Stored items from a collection
———

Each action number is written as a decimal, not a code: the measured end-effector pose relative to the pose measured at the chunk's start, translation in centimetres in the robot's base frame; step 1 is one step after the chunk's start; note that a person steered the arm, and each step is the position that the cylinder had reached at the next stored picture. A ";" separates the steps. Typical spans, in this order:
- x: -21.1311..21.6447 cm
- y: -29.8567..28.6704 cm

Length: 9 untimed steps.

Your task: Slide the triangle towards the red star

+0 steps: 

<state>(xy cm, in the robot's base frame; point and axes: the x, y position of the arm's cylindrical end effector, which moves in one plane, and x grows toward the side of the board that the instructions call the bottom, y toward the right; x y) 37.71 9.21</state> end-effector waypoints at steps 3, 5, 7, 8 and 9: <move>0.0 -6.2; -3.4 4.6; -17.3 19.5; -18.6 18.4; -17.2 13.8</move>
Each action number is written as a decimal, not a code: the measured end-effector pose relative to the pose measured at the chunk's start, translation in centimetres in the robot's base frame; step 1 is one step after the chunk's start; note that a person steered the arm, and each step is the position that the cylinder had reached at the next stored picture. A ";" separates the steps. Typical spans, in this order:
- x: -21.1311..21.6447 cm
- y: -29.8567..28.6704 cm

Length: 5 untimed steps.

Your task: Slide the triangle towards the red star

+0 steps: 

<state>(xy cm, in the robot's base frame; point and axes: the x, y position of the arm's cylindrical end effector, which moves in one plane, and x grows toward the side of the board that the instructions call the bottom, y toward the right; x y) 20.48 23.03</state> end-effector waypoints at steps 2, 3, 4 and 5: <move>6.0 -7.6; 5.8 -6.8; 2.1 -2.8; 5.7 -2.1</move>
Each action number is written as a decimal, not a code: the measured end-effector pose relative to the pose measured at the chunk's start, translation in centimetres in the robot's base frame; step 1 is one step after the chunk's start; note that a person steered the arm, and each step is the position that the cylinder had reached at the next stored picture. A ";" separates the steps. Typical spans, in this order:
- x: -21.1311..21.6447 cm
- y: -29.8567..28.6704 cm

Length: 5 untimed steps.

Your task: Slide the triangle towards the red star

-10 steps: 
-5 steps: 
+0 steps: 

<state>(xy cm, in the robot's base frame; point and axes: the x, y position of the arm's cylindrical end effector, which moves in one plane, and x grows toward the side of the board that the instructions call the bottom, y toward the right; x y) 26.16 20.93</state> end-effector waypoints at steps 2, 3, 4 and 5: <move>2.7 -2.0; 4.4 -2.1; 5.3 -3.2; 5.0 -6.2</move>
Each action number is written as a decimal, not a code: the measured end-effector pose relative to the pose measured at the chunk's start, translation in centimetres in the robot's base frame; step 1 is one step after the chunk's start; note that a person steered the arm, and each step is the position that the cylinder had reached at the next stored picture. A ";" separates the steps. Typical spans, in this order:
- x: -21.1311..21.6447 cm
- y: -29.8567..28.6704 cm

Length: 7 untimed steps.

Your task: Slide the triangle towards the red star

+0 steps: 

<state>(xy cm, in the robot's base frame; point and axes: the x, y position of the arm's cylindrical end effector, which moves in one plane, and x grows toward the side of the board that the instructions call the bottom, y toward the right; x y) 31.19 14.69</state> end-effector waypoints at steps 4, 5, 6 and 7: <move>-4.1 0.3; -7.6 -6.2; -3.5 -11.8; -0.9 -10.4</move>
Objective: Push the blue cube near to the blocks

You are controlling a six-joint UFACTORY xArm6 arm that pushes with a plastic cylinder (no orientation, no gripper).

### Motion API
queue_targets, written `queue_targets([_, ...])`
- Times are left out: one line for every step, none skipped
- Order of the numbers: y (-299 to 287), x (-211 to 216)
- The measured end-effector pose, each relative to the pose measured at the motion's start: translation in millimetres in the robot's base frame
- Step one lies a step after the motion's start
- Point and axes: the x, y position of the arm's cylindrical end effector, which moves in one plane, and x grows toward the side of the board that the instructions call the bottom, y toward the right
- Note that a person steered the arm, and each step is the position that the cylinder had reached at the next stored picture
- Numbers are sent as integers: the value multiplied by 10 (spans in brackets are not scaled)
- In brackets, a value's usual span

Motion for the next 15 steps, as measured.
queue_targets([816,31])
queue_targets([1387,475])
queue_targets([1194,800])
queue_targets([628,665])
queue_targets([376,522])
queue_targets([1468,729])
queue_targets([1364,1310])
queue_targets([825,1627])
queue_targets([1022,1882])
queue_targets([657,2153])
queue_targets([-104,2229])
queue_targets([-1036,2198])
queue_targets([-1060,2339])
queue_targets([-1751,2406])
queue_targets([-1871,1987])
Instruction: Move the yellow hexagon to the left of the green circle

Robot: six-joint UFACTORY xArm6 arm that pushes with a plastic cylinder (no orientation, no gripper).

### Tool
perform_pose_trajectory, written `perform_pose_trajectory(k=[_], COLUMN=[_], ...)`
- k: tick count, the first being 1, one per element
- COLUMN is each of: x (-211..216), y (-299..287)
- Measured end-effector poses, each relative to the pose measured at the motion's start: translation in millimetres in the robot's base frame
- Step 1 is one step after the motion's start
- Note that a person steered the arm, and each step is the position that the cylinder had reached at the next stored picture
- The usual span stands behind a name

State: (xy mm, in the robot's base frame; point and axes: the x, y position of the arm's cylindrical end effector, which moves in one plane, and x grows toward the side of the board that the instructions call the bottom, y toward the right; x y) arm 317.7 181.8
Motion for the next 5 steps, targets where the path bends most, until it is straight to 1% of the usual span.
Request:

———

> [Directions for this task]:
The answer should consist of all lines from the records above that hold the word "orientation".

> [Reply]:
You are controlling a six-joint UFACTORY xArm6 arm that pushes with a plastic cylinder (no orientation, no gripper).
Robot: six-joint UFACTORY xArm6 arm that pushes with a plastic cylinder (no orientation, no gripper).

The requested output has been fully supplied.